Alaska heat wave has many claiming climate change

GlobalPost
The World

Those who live in Alaska can't win for losing, it seems, when it comes to weather.

They've gone from record snowfall to penetrating heat in a matter of a few short weeks. The rapid thaw triggered localized flooding and sparked forest fire concerns, NBC News reported.

"It was an incredibly rapid transition," National Weather Service meteorologist Michael Lawson said. "Literally, our spring was about five days before we jumped into summer-type weather." 

The seven-day forecast in Anchorage for the final week of June called for highs in the 80s and 90s, with light winds and the chance of showers or thunderstorms.

While that might not sound outrageous, it follows the longest "snow season" on record, the Alaska Dispatch said.

On April 7, "several" inches of new snow fell on Anchorage, burying the 132.6-inch record that fell in 1954-55. Snow continued to fall until mid-May this year.

Some sections outside the city reported more than 200 inches; the seasonal average is less than 75.

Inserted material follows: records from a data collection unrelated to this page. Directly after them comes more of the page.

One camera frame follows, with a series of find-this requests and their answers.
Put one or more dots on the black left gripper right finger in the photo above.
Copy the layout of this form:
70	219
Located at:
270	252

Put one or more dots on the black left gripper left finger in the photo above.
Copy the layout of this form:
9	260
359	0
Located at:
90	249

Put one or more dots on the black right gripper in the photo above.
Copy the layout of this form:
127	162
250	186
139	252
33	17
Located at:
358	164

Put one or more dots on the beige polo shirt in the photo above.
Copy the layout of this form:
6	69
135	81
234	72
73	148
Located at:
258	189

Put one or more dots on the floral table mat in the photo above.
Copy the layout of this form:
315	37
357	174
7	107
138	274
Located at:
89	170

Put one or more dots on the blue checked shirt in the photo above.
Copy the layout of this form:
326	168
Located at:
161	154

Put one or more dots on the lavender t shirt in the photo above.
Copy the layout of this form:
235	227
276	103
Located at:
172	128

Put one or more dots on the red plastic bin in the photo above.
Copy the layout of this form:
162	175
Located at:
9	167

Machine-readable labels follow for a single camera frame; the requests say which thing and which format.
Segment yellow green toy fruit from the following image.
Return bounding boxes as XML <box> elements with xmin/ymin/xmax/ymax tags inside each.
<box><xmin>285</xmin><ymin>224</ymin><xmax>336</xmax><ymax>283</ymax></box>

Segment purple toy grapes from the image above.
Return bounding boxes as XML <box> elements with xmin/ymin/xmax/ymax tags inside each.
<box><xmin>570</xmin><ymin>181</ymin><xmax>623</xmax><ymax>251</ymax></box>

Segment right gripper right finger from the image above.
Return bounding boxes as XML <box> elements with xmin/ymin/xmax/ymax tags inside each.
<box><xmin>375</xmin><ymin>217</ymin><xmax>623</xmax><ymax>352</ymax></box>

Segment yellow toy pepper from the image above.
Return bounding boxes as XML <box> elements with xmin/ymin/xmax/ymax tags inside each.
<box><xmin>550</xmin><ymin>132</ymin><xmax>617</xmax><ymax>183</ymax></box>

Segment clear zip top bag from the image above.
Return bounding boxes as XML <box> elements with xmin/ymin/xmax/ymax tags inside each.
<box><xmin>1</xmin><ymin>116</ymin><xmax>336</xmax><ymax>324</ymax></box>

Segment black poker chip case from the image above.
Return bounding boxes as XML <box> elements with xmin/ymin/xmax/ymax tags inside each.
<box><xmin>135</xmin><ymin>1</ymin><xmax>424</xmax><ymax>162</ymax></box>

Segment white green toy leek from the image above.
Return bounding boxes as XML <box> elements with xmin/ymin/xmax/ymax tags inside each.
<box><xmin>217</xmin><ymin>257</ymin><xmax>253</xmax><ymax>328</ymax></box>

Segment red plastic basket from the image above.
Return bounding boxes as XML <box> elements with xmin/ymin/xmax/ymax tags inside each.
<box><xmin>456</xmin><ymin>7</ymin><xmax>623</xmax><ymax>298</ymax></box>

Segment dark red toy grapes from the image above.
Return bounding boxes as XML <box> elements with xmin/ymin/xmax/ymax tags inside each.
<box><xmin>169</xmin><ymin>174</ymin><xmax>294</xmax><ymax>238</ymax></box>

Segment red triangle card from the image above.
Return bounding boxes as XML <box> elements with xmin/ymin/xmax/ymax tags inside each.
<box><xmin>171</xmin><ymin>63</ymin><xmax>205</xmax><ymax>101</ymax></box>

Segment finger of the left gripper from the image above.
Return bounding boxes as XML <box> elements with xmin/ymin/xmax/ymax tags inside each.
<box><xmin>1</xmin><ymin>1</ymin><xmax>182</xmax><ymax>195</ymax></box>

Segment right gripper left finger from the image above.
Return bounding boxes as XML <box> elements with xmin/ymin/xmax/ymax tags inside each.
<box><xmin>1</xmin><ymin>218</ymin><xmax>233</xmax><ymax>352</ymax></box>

As you might expect, the tumultuous transition into heat wave have many talking climate change, just please don't jump on that bandwagon so quickly, Ben Anderson of the Dispatch writes.

Alaska isn't all igloos and snowshoes in July and August; temperatures in the 90s isn't cause for panic when it comes to accusations of global warming, either.

In an article this week called "Why Alaska's heat wave is a bad example of global warming," he argues that the northern-most state is notoriously bad at trends.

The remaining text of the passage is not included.